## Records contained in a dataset
________
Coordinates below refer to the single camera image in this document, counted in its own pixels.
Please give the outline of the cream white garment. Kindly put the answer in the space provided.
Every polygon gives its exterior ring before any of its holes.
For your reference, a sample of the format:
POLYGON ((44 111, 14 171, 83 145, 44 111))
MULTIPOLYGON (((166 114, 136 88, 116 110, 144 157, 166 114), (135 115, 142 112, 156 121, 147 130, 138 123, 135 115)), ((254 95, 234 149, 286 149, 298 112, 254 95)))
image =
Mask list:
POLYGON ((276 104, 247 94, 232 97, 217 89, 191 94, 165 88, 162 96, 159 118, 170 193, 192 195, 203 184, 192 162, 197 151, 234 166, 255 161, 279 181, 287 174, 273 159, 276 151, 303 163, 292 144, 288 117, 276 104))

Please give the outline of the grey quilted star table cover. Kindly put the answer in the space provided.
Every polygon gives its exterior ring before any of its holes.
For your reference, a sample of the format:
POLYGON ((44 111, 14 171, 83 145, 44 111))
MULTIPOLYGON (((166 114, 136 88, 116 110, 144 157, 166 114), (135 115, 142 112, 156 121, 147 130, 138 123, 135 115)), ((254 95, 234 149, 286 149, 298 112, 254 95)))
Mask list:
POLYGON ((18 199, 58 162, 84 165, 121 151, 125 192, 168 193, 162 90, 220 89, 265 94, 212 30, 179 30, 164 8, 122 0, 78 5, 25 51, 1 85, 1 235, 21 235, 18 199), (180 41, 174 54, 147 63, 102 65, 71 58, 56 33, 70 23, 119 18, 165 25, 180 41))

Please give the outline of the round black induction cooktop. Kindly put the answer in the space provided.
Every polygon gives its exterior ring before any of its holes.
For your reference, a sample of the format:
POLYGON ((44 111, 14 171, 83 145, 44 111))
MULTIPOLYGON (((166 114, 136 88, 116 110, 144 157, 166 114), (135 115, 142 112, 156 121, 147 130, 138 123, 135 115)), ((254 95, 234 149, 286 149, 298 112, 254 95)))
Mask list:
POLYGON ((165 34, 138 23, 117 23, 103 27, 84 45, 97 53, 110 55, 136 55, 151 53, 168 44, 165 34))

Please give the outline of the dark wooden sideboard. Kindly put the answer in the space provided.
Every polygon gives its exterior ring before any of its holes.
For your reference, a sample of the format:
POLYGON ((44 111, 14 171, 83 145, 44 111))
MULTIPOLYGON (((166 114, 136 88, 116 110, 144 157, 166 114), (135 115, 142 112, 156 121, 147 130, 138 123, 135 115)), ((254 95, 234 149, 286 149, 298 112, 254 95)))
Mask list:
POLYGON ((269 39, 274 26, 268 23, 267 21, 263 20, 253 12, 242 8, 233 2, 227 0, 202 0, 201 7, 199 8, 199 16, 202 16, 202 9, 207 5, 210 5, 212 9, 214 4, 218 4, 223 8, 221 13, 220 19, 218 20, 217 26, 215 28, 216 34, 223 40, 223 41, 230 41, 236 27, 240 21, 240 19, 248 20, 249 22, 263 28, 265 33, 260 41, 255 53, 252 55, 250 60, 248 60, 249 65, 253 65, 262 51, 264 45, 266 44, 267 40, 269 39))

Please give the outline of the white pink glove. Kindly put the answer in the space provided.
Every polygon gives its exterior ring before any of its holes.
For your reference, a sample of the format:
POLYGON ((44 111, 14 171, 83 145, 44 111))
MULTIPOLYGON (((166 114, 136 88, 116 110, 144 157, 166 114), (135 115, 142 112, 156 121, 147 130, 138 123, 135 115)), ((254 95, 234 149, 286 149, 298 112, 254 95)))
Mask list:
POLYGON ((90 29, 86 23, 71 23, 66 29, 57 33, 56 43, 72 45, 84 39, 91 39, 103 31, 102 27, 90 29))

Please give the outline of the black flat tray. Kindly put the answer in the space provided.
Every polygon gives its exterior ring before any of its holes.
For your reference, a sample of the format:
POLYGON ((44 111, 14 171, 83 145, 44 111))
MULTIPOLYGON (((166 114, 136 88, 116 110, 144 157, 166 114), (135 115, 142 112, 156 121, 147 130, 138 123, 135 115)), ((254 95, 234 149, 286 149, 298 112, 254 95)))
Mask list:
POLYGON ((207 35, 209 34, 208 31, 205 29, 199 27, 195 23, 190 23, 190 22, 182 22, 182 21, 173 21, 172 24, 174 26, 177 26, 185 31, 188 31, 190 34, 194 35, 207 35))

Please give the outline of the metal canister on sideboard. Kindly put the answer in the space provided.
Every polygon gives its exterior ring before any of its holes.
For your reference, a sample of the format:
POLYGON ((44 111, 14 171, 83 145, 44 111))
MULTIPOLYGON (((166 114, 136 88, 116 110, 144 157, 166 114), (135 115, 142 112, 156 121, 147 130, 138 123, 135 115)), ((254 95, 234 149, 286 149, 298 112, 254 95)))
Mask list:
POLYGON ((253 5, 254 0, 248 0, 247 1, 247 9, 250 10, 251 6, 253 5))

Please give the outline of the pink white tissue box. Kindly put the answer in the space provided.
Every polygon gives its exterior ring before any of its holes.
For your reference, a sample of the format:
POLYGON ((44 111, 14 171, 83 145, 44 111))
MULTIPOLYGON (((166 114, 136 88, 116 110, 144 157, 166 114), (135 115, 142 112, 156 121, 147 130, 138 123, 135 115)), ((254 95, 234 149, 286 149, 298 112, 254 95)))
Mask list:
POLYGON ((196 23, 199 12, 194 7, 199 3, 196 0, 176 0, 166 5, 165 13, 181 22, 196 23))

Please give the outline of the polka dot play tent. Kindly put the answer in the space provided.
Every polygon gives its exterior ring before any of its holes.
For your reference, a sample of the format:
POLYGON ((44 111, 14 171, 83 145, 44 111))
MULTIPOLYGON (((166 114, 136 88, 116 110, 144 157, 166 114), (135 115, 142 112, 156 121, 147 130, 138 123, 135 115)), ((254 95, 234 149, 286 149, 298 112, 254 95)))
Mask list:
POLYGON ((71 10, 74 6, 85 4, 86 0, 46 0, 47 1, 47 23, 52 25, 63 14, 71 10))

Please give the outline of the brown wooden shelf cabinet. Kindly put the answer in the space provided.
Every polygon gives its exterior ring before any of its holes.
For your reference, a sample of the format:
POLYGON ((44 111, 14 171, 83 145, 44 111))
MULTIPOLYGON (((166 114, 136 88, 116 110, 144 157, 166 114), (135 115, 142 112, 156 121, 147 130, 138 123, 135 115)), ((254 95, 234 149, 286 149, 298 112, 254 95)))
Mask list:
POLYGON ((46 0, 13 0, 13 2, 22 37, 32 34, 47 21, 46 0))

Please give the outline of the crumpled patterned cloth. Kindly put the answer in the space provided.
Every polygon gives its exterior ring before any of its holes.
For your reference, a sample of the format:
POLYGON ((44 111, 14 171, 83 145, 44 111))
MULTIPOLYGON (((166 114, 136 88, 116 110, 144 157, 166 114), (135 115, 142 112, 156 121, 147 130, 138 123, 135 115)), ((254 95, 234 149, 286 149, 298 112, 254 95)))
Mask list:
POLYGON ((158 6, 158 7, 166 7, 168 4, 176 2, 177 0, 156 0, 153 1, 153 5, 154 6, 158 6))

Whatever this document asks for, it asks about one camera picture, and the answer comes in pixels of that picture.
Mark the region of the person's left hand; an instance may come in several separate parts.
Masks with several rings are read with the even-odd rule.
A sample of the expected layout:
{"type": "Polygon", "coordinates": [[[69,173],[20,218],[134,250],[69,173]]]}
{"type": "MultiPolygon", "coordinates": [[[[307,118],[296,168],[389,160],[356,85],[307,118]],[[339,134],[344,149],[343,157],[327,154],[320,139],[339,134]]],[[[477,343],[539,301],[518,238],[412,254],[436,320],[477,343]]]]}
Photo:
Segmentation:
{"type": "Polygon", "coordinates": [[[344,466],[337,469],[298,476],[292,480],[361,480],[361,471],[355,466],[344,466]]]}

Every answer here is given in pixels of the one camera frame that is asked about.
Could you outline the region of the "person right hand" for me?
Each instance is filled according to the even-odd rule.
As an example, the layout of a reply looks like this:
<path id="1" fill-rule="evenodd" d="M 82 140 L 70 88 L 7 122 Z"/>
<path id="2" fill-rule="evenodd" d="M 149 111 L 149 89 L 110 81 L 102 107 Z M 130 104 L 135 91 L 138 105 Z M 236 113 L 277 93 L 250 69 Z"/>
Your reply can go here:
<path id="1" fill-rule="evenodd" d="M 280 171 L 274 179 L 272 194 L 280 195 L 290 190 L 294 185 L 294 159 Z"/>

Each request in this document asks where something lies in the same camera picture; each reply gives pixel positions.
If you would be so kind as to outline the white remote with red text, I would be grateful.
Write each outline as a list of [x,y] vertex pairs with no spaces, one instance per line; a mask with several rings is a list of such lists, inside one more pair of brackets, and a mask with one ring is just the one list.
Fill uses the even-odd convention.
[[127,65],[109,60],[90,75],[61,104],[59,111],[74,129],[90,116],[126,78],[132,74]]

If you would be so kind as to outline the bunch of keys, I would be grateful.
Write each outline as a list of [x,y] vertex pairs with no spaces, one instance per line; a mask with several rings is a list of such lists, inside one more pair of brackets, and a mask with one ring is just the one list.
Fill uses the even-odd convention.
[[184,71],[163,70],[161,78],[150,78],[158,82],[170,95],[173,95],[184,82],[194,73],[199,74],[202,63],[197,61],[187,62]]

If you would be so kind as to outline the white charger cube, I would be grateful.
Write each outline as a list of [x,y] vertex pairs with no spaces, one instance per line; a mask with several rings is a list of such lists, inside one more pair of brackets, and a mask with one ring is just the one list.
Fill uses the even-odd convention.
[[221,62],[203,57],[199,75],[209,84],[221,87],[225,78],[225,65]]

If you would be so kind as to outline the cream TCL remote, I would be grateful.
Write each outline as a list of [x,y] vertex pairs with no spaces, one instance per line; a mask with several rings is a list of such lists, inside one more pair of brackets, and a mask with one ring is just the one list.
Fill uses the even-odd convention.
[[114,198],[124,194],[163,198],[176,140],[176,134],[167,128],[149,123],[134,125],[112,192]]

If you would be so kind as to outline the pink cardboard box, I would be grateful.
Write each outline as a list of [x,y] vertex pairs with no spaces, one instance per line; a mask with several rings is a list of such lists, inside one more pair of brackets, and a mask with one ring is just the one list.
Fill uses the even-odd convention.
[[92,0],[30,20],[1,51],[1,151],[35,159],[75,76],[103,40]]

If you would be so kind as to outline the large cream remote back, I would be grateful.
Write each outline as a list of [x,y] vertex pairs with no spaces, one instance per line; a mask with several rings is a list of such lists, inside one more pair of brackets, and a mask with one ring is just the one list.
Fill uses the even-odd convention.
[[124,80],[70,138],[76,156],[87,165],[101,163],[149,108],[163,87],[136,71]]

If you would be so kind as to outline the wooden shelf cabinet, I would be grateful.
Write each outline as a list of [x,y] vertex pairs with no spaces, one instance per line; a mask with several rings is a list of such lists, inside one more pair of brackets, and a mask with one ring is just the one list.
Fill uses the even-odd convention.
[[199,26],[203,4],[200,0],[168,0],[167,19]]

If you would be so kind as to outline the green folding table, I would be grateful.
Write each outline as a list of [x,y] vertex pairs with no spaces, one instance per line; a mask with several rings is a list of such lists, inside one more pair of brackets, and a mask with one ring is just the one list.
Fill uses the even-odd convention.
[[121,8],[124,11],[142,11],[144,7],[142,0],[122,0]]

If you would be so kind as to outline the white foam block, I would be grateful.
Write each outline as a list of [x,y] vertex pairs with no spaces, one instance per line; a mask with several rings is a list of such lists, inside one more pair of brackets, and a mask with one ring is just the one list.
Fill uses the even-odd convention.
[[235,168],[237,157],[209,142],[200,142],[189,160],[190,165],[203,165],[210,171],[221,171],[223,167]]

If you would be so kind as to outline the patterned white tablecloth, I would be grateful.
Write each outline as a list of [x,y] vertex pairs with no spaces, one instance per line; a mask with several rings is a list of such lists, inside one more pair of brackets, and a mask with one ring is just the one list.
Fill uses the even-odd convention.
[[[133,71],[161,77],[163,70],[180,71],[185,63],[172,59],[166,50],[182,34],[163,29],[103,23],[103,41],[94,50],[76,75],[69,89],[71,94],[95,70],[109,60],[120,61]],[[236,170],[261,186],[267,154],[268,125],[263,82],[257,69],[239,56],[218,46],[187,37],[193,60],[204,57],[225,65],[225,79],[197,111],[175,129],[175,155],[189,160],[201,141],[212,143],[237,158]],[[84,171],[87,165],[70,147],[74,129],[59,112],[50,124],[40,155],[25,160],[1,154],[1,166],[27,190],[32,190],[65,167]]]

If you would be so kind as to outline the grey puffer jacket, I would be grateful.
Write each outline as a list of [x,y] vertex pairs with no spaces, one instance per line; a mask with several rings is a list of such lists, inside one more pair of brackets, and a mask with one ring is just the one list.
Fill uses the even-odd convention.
________
## WORK ORDER
Please give the number of lines with "person" in the entries above, and write no other text.

## EXERCISE OUTPUT
2